Hero boy, 6, who sneaked across enemy lines finally honoured on Remembrance Day

A brave young lad who died a hero in the Resistance ­during the Second World War will finally be honoured at a Remembrance Day service.

Marcel Pinte was six when he was accidentally killed seconds after the RAF dropped a consignment of machine guns into France in 1944.

He was shot dead when one of the guns went off after falling to the ground.

Marcel, who sneaked messages across German lines, was a popular mascot, and his death devastated the Resistance fighters. Almost certainly due to his age, his name was never added to the war memorial in his hometown of Aixe-sur-Vienne in Limousin.

But that has now been rectified and tributes will be paid at a Remembrance Day service tomorrow.

His nephew Alexandre Brémaud said: “He was a figure of the Limousin Resistance and his whole family played a role in it.

“He has been posthumously awarded his fighter’s card and given the rank of sergeant, but the moving moment for me is to see his name on the monument.

“The purpose of this tribute is that its history goes beyond the family circle, that its memory is adopted by the nation.”

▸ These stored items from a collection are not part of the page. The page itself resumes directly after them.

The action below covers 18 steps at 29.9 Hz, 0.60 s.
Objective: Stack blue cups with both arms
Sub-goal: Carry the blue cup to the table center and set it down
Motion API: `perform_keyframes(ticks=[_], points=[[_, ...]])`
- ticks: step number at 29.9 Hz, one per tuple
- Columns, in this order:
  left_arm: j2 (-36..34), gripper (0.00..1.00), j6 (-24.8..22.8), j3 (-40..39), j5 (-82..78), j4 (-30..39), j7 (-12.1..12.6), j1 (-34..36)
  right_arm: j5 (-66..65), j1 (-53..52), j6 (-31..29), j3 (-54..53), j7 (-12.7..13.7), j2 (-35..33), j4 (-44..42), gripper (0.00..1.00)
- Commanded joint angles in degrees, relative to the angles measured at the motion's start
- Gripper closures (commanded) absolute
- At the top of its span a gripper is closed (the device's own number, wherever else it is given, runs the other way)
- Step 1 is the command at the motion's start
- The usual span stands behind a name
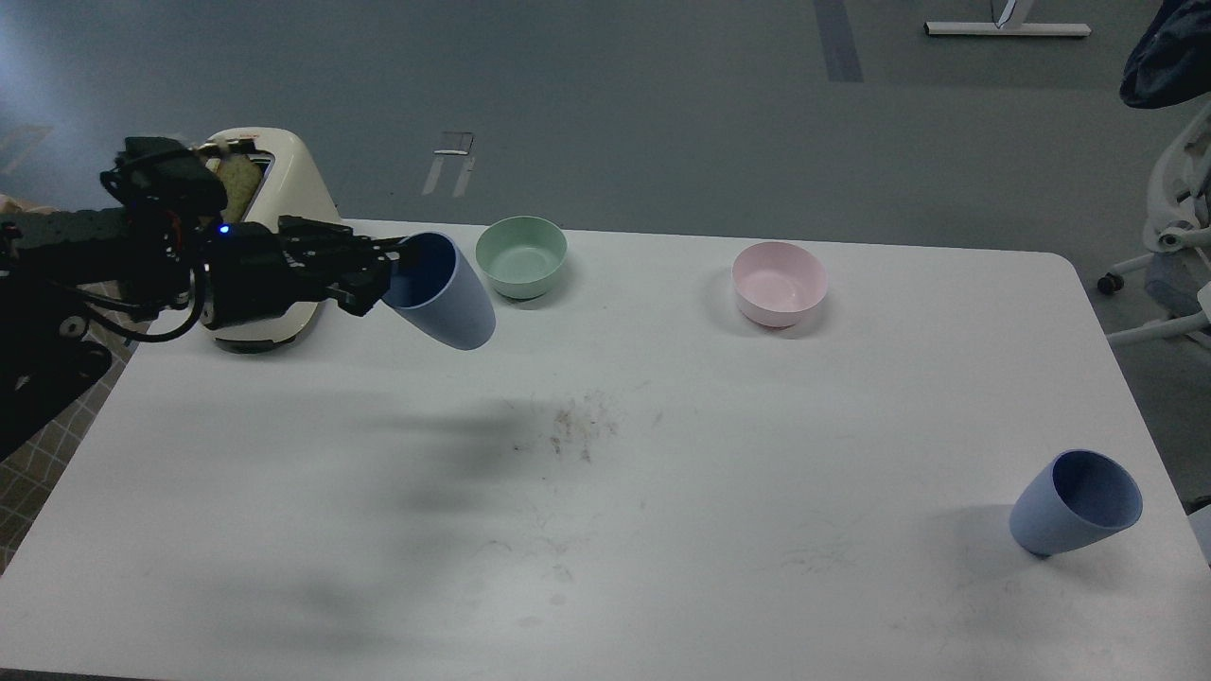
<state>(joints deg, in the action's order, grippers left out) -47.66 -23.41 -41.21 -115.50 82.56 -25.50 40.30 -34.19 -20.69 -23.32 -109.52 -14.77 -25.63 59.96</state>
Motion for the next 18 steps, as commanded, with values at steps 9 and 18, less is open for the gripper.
perform_keyframes(ticks=[9,18], points=[[16.6,1.00,-0.4,17.5,-1.6,-10.9,2.9,14.4,0.8,2.1,-0.2,-1.2,0.0,-1.1,0.2,0.00],[20.9,1.00,-0.4,22.1,-8.7,-16.1,3.0,15.2,3.0,4.5,-1.1,-1.6,0.0,-1.4,0.3,0.00]])
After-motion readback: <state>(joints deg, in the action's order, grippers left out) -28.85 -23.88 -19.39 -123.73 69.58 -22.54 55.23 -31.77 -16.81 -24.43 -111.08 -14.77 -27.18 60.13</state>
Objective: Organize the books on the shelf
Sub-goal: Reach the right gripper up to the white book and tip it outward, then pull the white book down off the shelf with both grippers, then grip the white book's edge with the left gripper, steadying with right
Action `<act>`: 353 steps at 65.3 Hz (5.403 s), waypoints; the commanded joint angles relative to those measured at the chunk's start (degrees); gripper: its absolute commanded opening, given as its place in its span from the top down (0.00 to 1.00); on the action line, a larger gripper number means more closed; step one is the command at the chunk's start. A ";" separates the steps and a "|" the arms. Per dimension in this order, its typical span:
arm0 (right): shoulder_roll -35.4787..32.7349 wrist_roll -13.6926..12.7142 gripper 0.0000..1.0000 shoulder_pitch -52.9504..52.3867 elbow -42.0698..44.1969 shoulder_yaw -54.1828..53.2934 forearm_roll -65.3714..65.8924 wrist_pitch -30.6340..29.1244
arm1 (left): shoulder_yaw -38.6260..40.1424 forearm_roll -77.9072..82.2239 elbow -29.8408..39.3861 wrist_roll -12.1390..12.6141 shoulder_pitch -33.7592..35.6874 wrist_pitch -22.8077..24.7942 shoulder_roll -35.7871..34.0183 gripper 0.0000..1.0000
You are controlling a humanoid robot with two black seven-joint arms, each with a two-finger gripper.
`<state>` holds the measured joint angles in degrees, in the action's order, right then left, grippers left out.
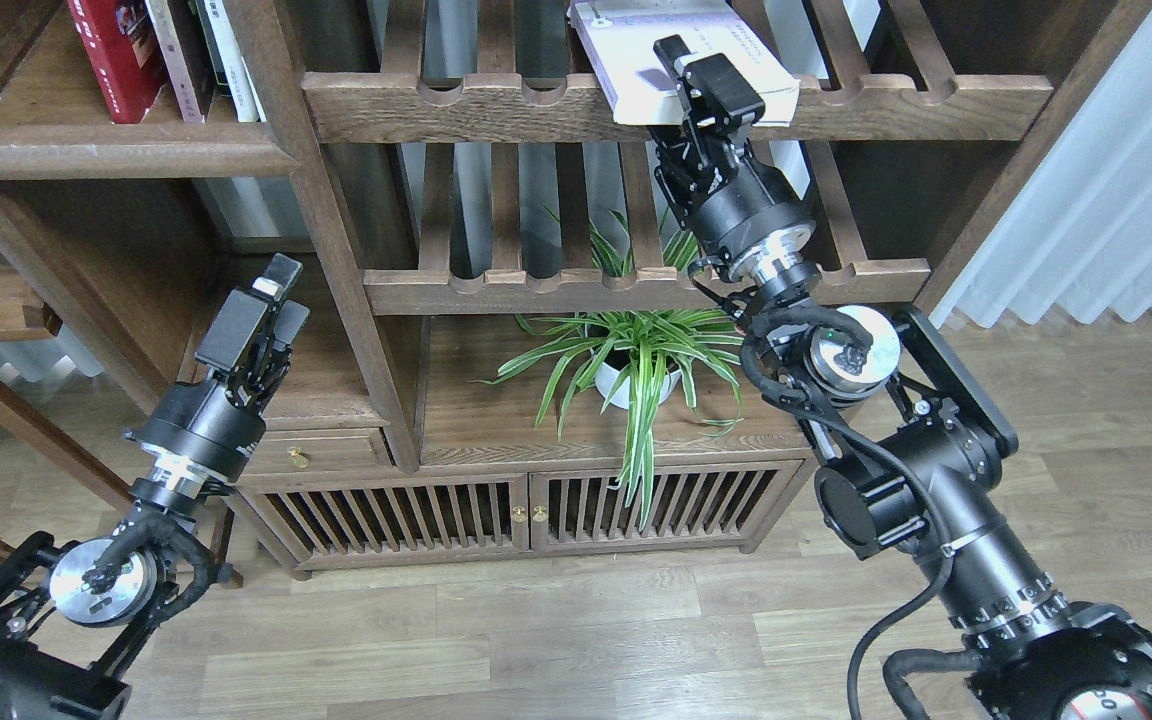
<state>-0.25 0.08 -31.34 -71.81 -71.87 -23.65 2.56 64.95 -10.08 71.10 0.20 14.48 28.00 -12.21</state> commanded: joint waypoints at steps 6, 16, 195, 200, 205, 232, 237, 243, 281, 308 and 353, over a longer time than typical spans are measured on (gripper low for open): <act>0.07 0.01 0.62 -0.12 0.00 -2.48 -1.67 2.62 | -0.52 -0.03 0.17 -0.02 -0.60 0.00 0.00 0.00; 0.07 -0.43 0.76 -0.03 0.09 -4.15 -2.63 2.71 | -0.52 -0.03 0.17 -0.02 -0.60 0.00 0.44 0.00; 0.25 -18.01 0.94 30.47 -4.83 8.50 4.58 -30.56 | -10.89 -9.26 5.01 17.56 6.26 0.00 2.98 0.06; 0.25 -18.01 0.94 30.55 -4.83 8.59 4.58 -30.56 | -11.16 -9.26 4.92 17.65 6.26 0.00 2.98 0.06; 0.25 -18.01 0.94 30.55 -4.83 8.59 4.58 -30.56 | -11.42 -9.26 5.01 17.65 6.08 0.00 2.98 0.06; 0.25 -18.10 0.93 30.55 -4.92 9.65 4.40 -30.56 | -13.53 -9.26 4.92 17.65 5.82 0.00 3.51 0.07; 0.25 -18.10 0.93 30.55 -5.01 9.82 4.40 -30.56 | -14.41 -9.26 4.92 17.65 5.73 0.00 3.60 0.07; 0.25 -18.10 0.93 30.55 -5.19 9.82 4.40 -30.56 | -14.94 -9.26 4.92 17.65 4.85 0.00 4.21 0.08; 0.25 -18.10 0.94 30.47 -5.36 10.97 4.31 -30.56 | -13.27 -8.91 4.66 17.56 3.27 0.00 4.74 0.22; 0.25 -18.10 0.93 30.55 -5.36 11.14 4.31 -30.56 | -13.44 -8.91 4.66 17.65 3.01 0.00 5.18 0.31; 0.25 -18.10 0.93 30.64 -5.36 11.49 4.31 -30.56 | -12.74 -9.17 4.83 20.19 2.92 0.00 5.27 0.76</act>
<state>0.00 -17.99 -0.70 -77.17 -60.39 -19.33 -28.00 52.33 -19.16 75.93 19.41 17.45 28.00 -6.86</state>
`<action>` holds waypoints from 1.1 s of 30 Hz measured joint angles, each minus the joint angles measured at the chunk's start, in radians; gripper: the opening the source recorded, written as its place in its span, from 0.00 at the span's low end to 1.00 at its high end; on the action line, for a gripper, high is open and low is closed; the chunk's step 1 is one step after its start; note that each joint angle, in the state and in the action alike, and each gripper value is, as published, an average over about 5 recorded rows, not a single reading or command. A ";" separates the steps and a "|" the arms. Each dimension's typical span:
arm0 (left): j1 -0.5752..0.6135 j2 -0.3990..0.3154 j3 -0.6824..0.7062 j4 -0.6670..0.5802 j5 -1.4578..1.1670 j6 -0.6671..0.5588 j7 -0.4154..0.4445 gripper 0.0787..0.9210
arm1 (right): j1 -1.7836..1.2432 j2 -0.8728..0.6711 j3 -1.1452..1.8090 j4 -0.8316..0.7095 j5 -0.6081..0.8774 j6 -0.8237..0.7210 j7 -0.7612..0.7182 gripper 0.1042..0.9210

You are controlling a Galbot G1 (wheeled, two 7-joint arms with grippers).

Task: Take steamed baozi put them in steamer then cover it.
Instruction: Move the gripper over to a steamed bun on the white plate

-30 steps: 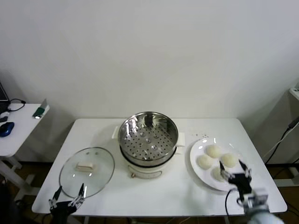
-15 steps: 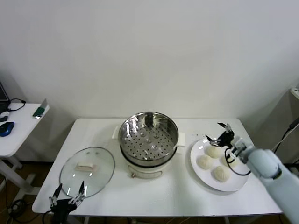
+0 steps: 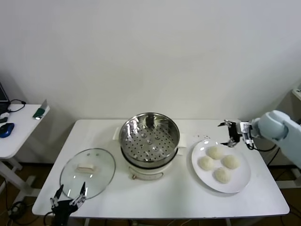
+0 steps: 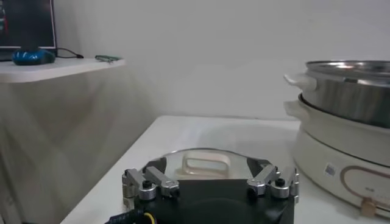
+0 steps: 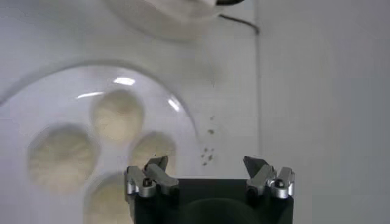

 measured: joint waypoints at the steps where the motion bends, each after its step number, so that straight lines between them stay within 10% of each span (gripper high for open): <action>1: -0.001 -0.001 0.000 -0.001 0.000 0.000 0.000 0.88 | 0.014 0.008 -0.021 -0.010 0.009 -0.006 -0.008 0.88; 33: 0.011 -0.036 0.002 -0.006 0.022 -0.004 0.005 0.88 | 0.010 0.312 -0.165 -0.395 0.022 -0.034 -0.033 0.88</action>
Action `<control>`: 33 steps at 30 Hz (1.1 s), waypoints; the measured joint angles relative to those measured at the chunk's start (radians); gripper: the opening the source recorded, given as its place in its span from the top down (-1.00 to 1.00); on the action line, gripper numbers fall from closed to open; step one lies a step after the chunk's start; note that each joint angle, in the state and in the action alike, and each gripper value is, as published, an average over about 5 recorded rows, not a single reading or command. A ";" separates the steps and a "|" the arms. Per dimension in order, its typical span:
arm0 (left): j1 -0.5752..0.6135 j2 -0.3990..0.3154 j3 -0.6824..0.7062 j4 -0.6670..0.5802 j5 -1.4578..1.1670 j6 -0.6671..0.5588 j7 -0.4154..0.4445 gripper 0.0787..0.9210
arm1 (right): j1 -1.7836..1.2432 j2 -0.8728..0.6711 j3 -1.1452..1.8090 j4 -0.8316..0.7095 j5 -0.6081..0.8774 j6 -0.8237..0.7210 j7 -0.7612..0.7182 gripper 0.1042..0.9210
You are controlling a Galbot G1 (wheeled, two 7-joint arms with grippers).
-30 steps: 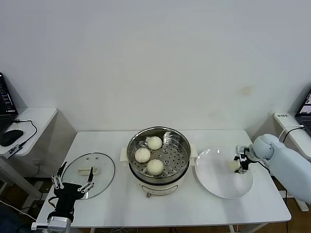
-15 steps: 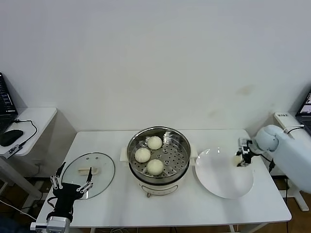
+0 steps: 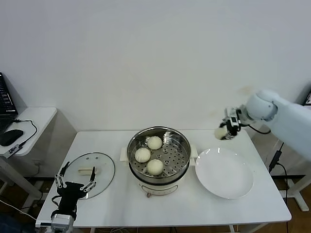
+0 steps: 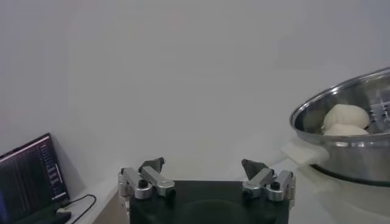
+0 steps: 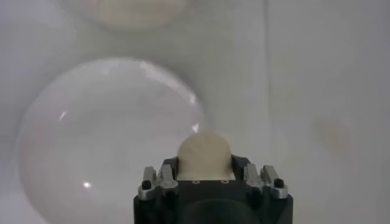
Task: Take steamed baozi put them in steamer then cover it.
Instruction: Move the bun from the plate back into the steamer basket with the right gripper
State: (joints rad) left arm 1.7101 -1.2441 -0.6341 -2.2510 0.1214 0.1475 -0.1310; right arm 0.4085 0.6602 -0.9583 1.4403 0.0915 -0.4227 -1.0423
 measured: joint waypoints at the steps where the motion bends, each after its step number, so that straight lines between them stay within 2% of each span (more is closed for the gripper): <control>1: 0.000 0.000 0.000 0.000 0.000 0.000 0.000 -0.77 | 0.029 0.011 -0.021 0.015 0.025 -0.013 0.007 -0.13; 9: 0.002 -0.002 0.003 -0.009 0.005 0.000 -0.001 -0.77 | 0.156 0.111 -0.132 0.126 0.238 -0.128 0.098 -0.14; 15: 0.003 -0.001 -0.007 -0.018 0.003 0.001 -0.001 -0.77 | 0.170 0.177 -0.190 0.162 0.343 -0.201 0.173 -0.14; 23: 0.000 -0.006 -0.014 -0.020 0.000 0.001 -0.001 -0.77 | 0.134 0.248 -0.240 0.161 0.386 -0.254 0.246 -0.15; 33: -0.004 -0.007 -0.020 -0.015 -0.003 0.001 -0.001 -0.77 | 0.052 0.304 -0.250 0.108 0.362 -0.282 0.281 -0.16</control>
State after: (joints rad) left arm 1.7060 -1.2510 -0.6538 -2.2663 0.1183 0.1484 -0.1318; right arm 0.4602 0.9644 -1.2086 1.5486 0.4530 -0.7051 -0.7618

He added: “I was told there were some concerns because of his age. A local told his father to be careful because Marcel sometimes sang Resistance songs at the top of his lungs.”

Marcel – whose dad Eugene was the commander of a 1,200-strong Resistance movement in the area – died in August 1944.

Resistance fighters on the ground informed the RAF about the tragic ­accident by radio contact.

The following day when the RAF dropped more weapons and ammunition they included black pieces of cloth to pay their respects to the dead boy.

Marcel’s dad led the Resistance to retake the nearby city of Limoges the next day.

Eugene died six years after the war and was buried beside his son.